Citizens to review investment policies

Dec 14, 2007

Palm Beach Post, 12/14/2007

TALLAHASSEE Citizens Property Insurance Corp. will review its investment policies after a recent run of withdrawals on a state-run pool jeopardized nearly $2 billion of its assets, its chief financial officer told the Florida House Insurance Committee Thursday.
‘I certainly did not anticipate the run on the pool, the fact that the pool would be frozen and that the amount that is now fund B (isolated) is such a large dollar amount,’ Citizens CFO Sharon Binnun said. ‘In hindsight, I might have made a different decision.’

Binnun’s comments came during a two-hour hearing in which she explained to lawmakers why the state-run insurer did not pull its assets from the local government investment pool during an unprecedented two-week, $13.5 billion run of withdrawals. The run started after staff for the State Board of Administration, which manages the pool, acknowledged on Nov. 14 that some investments had been downgraded because of the subprime mortgage crisis.

Citizens, the state’s biggest windstorm insurer, did withdraw about $800 million during those two weeks, but that was to comply with its own investment policy of keeping its balance below 10 percent of the state-run pool’s total value. Binnun said Citizens didn’t withdraw more because it didn’t want to participate in a ‘run on the bank and further exacerbate the problems.’ Plus, she said, Citizens doesn’t need quick access to its money until next hurricane season.

But Rep. Carl Domino, R-Jupiter, said Citizens isn’t responsible for the pool.

‘Where’s your fiduciary responsibilities in this thing?’ said Domino, who owns an investment firm. ‘Certainly those who got out didn’t care too much about your money.’

When Gov. Charlie Crist and other state board trustees stopped the run and agreed to impose restrictions on future redemptions, the result for Citizens was that it could freely access just $254 million of its $1.97 billion balance.

Of the remaining $1.7 billion, $276 million is untouchable, probably for at least the next year. It represents the insurer’s share of $2 billion in the pool’s investments that the pool’s new temporary manager, BlackRock Inc., has deemed a credit risk.
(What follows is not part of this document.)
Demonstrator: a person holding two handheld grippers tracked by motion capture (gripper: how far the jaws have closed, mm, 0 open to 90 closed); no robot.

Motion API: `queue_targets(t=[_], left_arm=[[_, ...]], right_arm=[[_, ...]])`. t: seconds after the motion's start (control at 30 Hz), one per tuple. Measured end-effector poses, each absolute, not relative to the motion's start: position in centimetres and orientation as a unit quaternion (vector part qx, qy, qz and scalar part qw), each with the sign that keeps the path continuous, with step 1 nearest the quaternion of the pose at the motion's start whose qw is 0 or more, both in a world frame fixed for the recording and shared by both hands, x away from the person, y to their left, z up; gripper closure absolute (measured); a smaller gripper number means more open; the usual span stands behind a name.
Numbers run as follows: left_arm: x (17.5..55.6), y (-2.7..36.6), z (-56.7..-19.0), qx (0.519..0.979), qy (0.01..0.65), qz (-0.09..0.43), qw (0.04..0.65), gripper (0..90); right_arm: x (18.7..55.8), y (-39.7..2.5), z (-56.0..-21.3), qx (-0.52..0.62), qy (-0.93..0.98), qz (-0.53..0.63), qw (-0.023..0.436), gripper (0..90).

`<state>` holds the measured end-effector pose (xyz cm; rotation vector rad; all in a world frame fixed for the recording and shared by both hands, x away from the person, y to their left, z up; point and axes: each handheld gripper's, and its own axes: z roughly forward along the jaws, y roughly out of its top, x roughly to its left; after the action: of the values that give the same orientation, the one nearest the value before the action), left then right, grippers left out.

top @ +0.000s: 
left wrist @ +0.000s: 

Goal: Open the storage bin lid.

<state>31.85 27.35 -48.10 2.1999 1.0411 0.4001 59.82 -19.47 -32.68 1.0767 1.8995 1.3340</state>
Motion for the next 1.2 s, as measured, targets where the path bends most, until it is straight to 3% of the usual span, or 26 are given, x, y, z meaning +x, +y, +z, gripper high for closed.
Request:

That portion of the pool cannot be redeemed until the mortgage crises passes, which consultants said is unlikely to be before the hurricane season starts in June.

Citizens’ remaining $1.4 billion in the fund is subject to a 2 percent withdrawal fee, which would total $29 million if Citizens withdrew it all. BlackRock said those withdrawal fees could be in place through at least March.

Binnun told the insurance committee that Citizens officials are reviewing the agency’s investment policies.

‘It is a lesson learned for us,’ she said.